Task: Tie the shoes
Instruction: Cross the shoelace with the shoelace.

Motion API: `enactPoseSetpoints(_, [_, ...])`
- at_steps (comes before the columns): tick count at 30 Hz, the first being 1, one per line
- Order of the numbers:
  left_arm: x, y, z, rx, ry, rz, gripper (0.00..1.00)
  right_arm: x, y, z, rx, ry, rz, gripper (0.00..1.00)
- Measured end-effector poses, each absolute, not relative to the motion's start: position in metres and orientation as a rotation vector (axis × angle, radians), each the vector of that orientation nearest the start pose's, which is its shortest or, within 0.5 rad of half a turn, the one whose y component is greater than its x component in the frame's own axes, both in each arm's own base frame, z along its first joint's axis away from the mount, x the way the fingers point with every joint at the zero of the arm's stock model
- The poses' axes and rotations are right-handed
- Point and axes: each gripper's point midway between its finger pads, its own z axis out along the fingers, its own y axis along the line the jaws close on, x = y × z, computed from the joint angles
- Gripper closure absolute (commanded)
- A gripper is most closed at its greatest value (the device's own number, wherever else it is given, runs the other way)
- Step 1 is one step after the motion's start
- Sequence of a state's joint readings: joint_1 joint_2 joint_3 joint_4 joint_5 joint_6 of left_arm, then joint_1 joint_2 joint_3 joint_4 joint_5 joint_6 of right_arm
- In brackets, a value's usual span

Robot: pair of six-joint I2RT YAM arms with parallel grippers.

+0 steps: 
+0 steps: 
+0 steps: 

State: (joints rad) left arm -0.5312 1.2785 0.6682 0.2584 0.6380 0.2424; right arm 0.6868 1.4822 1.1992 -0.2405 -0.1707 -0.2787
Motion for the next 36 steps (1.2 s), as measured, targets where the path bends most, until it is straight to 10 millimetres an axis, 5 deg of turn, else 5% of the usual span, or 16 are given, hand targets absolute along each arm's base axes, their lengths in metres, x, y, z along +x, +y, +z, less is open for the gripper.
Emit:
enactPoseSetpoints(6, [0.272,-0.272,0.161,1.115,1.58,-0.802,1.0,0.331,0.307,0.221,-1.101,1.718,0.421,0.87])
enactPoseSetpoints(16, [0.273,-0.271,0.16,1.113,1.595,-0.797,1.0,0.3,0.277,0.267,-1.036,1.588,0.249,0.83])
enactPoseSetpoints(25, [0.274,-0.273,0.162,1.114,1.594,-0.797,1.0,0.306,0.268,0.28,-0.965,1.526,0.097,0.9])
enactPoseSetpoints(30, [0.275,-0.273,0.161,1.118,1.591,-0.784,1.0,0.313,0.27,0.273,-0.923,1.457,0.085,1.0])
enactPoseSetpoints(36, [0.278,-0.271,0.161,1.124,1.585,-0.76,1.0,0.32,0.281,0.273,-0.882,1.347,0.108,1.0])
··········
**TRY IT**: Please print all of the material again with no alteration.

**RESULT FOR THIS TASK**:
Task: Tie the shoes
Instruction: Cross the shoelace with the shoelace.

Motion API: `enactPoseSetpoints(_, [_, ...])`
- at_steps (comes before the columns): tick count at 30 Hz, the first being 1, one per line
- Order of the numbers:
  left_arm: x, y, z, rx, ry, rz, gripper (0.00..1.00)
  right_arm: x, y, z, rx, ry, rz, gripper (0.00..1.00)
- Measured end-effector poses, each absolute, not relative to the motion's start: position in metres and orientation as a rotation vector (axis × angle, radians), each the vector of that orientation nearest the start pose's, which is its shortest or, within 0.5 rad of half a turn, the one whose y component is greater than its x component in the frame's own axes, both in each arm's own base frame, z along its first joint's axis away from the mount, x the way the fingers point with every joint at the zero of the arm's stock model
- The poses' axes and rotations are right-handed
- Point and axes: each gripper's point midway between its finger pads, its own z axis out along the fingers, its own y axis along the line the jaws close on, x = y × z, computed from the joint angles
- Gripper closure absolute (commanded)
- A gripper is most closed at its greatest value (the device's own number, wherever else it is given, runs the other way)
- Step 1 is one step after the motion's start
- Sequence of a state's joint readings: joint_1 joint_2 joint_3 joint_4 joint_5 joint_6 of left_arm, then joint_1 joint_2 joint_3 joint_4 joint_5 joint_6 of right_arm
- In brackets, a value's usual span

Robot: pair of six-joint I2RT YAM arms with parallel grippers.

+0 steps: 
+0 steps: 
+0 steps: 

State: (joints rad) left arm -0.5312 1.2785 0.6682 0.2584 0.6380 0.2424; right arm 0.6868 1.4822 1.1992 -0.2405 -0.1707 -0.2787
Motion for the next 36 steps (1.2 s), as measured, targets where the path bends most, until it is straight to 10 millimetres an axis, 5 deg of turn, else 5% of the usual span, or 16 are given, hand targets absolute along each arm's base axes, their lengths in metres, x, y, z along +x, +y, +z, less is open for the gripper.
Emit:
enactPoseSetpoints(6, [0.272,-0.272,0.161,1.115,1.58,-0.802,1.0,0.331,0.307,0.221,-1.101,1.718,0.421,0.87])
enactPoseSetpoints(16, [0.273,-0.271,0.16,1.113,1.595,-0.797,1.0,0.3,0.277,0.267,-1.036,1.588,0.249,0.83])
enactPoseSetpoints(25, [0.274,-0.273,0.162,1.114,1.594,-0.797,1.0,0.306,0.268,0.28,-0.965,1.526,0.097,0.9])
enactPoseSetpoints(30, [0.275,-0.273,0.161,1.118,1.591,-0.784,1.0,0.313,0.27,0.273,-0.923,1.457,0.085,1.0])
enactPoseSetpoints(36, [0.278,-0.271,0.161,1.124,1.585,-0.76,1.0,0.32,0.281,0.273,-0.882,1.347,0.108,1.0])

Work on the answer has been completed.